Préjugés favorables aux démocrates, fin d'une époque pour l'information «sérieuse», voire manque de professionnalisme? L'éclatement du scandale sexuel impliquant l'ancien candidat à la Maison-Blanche John Edwards pousse certains médias américains à l'introspection.

M. Edwards a confirmé vendredi une liaison adultère, après avoir rejeté pendant des mois les affirmations en ce sens du tabloïd National Enquirer, relayées sur internet mais jamais reprises par les grands journaux ou télévisions.

Plusieurs éditorialistes estimaient lundi que la feuille à scandales, avec son approche agressive de l'affaire, avait infligé un camouflet à des mandarins des médias trop prudents.

Dans le Los Angeles Times, Tim Rutten a ainsi affirmé que la confirmation de la liaison d'Edwards, dominante des journaux télévisés pendant toute la journée de vendredi, signifiait «la fin d'une époque dans laquelle les médias traditionnels fixent le programme du journalisme de politique intérieure».

«Depuis le début, le scandale Edwards a entièrement appartenu aux médias nouveaux et alternatifs», écrit M. Rutten, selon qui les «blogueurs et commentateurs sur internet ont refusé de laisser le sujet disparaître».

Le médiateur du New York Times, pour sa part, s'est plaint du fait qu'avant la confession d'Edwards, son journal n'ait «jamais fait l'effort d'enquêter sérieusement sur le sujet, alors que l'+Enquirer+ publiait une série d'articles à sensation».

«Je pense que le Times, comme leWashington Post, USA Today, le Wall Street Journal, le Los Angeles Times, les grandes chaînes et les agences de presse, ont été bien trop timides face à ce sujet», écrit Clark Hoyt.

«Le Times ne voulait pas régurgiter les articles de l'Enquirer sans les vérifier, ce qui est une attitude responsable. Mais le Times n'a pas essayé de les vérifier au-delà de quelques tentatives, ce en quoi il avait tort, je pense», ajoute-t-il.

«Il existe une tendance, qu'elle soit juste ou non, à ne pas prendre au sérieux ce qu'on lit dans le National Enquirer», a constaté le directeur de l'information du Times, Bill Keller, cité dans son journal, or «je sais qu'ils ont parfois raison».

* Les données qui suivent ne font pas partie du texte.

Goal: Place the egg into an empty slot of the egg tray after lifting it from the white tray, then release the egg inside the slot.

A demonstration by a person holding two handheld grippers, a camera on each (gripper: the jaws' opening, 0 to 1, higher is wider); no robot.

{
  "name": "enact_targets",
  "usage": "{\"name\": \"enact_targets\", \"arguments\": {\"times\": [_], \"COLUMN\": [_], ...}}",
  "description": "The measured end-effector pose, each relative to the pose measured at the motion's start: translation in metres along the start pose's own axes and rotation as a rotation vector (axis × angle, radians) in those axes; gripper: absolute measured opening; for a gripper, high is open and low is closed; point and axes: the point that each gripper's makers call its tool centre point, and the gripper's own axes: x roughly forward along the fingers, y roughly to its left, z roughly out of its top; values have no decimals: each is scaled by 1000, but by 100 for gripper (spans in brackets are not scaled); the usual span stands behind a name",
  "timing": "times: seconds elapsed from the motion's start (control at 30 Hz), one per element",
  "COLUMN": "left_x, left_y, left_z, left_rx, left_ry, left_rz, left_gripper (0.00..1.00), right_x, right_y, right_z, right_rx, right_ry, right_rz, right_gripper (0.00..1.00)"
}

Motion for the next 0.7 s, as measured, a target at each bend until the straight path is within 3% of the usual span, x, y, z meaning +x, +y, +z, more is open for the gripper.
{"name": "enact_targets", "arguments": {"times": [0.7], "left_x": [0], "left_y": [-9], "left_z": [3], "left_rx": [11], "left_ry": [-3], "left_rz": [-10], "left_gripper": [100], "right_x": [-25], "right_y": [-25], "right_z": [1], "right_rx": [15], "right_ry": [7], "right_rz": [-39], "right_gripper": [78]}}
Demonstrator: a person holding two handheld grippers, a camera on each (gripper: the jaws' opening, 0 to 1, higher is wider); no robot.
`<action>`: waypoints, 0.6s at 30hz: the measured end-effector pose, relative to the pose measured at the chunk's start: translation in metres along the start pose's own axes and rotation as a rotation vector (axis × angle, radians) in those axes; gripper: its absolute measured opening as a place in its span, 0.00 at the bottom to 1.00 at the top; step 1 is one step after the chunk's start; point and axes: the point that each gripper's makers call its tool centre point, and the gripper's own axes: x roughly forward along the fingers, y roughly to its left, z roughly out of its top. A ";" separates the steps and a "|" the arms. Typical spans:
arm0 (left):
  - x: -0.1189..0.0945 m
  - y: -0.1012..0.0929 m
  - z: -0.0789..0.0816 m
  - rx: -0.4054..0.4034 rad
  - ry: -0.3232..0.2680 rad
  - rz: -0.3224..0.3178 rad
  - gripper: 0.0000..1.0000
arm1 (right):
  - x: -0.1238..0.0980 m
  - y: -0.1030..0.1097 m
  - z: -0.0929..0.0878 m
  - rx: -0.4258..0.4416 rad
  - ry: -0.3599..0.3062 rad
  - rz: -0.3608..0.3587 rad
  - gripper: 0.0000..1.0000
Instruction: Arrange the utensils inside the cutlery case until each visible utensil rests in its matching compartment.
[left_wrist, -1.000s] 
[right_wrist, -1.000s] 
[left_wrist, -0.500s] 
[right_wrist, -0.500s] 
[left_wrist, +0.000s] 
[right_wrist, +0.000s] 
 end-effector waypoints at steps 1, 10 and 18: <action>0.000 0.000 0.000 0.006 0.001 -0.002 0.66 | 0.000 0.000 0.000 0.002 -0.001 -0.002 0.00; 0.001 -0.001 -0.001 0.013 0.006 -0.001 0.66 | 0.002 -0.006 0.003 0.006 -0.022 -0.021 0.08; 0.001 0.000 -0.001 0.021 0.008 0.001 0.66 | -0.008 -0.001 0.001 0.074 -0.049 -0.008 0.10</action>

Le rédacteur en chef du tabloïde, David Perel, s'est dit convaincu qu'il existait «une certaine réticence des membres des médias classiques à admettre que l'Enquirer leur avait fait subir un ratage, donc ils n'ont pas cherché à fouiller».

D'autres ont assuré que le refus de traiter l'affaire Edwards prouvait une attitude partisane des médias, en faveur des démocrates.

Le commentateur vedette de la télévision conservatrice Fox News, Bill O'Reilly, s'est dit convaicu que «s'il s'était agi de (l'ancien candidat à l'investiture républicaine) Mitt Romney au lieu de John Edwards, cela aurait fait la une de New York Times».

Pour Bryce Nelson, professeur à l'école de communication de l'Université de Californie du sud à Los Angeles, l'échec des médias américains à couvrir l'affaire Edwards pourrait simplement traduire les récentes coupes budgétaires et de personnel qu'ils ont subies.

«A un moment où les ressources se réduisent pour couvrir des informations, c'est difficile d'investir d'importantes sommes d'argent pour une affaire publiée par le National Enquirer et qui pourrait être vraie ou pas», dit-il.

«Si Edwards avait été le favori pour la nomination (démocrate), l'affaire aurait fait l'objet de davantage d'agressivité de la part des médias classiques», juge-t-il. «Je ne pense pas que des préjugés politiques aient joué un rôle. Un républicain aurait sans doute subi le même traitement», conclut l'universitaire.